Yes, but do note that the DVD player in the OP is
not a recorder.
Also please note that increasingly, DVD recorders are satisfying the full needs of
fewer and fewer cable and satellite subscribers, as those subscribers increasingly switch to preferring HD programming, and those services increasingly encrypt such programming from cable networks. There are no DVD recorders made that satisfy the federally-mandated separable security regulations (which permit folks like me to own my own DVR and still receive all my cable channels), and with regard to satellite, both DirecTV and Dish network have been given waivers so that there is no means of addressing that issue for their subscribers seeking to record HD programming with anything other than the equipment they themselves make available for lease or sale. Effectively, folks who are really aiming towards recording specifically for time-shifting and/or commercial avoidance are going to prefer DVRs rather than DVD recorders.
Having said that, do note that DVD recorders do remain a useful tool for recording SD, and for
manually recording down-converted versions of over-the-air broadcast television programming, as well as over-the-air broadcast television programming provided via analog cable service in most areas until at least 2012.
Yes, one was just released. It is ungodly expensive.
You know I stand ready to help you remedy that gap, when you finally come to your senses.
I'll be more than happy to help you work though that stuff, as slowly as you wish, whenever you care to go down that path.
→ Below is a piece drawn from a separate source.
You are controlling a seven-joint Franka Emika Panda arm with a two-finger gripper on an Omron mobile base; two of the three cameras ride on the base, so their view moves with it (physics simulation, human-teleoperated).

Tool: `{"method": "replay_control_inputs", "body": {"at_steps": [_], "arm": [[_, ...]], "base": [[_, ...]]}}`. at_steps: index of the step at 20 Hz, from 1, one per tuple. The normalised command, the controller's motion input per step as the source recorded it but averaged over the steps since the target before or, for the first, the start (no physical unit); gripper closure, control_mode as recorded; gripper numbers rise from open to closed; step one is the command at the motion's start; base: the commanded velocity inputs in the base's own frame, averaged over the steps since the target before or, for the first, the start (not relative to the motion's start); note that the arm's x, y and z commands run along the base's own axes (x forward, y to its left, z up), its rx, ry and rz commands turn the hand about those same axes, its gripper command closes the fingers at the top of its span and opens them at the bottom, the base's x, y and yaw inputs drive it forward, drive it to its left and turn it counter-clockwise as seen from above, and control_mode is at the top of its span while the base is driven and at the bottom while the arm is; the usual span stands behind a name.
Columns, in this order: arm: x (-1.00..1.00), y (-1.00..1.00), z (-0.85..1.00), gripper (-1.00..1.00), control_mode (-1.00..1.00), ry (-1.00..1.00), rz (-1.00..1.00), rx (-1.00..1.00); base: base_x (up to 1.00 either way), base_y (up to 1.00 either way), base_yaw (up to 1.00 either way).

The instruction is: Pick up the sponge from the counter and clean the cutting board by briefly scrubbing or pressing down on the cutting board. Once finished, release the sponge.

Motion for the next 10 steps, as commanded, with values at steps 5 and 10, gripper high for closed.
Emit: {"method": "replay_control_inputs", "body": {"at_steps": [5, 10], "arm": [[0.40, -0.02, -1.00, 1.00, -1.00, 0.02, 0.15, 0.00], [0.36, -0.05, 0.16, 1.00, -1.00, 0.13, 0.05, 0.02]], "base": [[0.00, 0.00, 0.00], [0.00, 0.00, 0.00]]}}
It should be noted that the
technology was standardized in 1996. All that's happening now is cost-reduction (for both good
and ill -- for good in that we get to pay less for the same, but also for ill in that we get to pay less for something that isn't quite as good, in some cases). HDTV did not experience a HD-DVD versus Blu-Ray scenario, like video discs experienced. There were never any competing technologies vying for the marketplace.